- [DATA]:
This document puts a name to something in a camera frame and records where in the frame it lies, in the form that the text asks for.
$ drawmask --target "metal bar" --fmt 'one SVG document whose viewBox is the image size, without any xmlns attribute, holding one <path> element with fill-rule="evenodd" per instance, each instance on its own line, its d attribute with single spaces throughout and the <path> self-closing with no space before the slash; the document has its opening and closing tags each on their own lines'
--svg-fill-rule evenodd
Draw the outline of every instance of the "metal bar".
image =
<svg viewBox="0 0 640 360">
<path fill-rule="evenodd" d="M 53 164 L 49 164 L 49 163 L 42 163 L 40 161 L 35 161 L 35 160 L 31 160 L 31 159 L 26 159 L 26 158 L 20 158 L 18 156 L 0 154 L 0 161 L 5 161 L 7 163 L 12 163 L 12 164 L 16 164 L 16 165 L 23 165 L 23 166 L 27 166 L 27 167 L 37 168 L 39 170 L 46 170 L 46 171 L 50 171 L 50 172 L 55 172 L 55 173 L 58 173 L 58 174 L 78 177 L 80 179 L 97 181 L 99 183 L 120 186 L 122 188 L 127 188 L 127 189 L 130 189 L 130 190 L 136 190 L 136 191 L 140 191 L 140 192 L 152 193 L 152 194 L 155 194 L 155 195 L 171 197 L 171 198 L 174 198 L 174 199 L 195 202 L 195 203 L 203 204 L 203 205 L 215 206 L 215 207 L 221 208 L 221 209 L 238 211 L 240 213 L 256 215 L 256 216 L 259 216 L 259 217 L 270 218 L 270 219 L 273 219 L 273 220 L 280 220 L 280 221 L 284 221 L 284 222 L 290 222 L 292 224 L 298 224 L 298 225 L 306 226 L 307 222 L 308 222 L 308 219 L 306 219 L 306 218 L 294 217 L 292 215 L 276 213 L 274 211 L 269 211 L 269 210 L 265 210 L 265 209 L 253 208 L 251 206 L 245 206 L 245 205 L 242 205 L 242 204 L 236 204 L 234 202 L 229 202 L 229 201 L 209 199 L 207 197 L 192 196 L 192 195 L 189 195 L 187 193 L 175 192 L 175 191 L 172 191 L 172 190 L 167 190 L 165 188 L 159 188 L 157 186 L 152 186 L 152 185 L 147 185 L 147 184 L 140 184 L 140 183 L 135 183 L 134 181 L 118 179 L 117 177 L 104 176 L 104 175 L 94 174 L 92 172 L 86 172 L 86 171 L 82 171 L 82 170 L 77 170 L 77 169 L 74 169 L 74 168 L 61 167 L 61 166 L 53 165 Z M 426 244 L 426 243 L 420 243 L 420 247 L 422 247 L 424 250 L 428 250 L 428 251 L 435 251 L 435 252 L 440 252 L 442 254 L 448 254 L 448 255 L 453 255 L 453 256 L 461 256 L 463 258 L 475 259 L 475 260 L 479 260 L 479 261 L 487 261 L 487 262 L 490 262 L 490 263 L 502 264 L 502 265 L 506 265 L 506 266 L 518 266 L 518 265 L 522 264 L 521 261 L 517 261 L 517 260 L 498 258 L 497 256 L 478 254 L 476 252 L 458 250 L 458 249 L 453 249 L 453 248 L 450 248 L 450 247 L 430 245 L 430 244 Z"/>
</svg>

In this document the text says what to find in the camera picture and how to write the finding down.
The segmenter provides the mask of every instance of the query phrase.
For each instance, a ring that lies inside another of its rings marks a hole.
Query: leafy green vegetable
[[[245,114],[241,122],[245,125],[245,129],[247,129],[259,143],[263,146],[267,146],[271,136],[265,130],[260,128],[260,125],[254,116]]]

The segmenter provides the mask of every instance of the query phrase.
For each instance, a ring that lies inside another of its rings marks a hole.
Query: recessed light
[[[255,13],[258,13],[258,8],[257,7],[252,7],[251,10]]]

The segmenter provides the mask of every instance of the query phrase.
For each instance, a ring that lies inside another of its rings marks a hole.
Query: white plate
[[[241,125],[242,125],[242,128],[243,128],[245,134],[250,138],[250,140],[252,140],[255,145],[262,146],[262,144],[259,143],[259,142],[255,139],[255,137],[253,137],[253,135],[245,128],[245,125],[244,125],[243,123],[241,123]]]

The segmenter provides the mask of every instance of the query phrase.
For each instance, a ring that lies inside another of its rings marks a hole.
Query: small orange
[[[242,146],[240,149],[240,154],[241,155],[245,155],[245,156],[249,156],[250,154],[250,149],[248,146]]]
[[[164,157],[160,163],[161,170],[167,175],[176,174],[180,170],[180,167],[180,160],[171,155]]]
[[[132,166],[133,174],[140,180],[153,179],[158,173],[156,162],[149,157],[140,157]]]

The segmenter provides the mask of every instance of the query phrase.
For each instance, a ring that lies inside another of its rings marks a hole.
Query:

- [WHAT THE TASK ASKS]: Exactly how many lines of the listing above hold the word "camera"? Give the number alone.

- [SOLUTION TO THE EXERCISE]: 2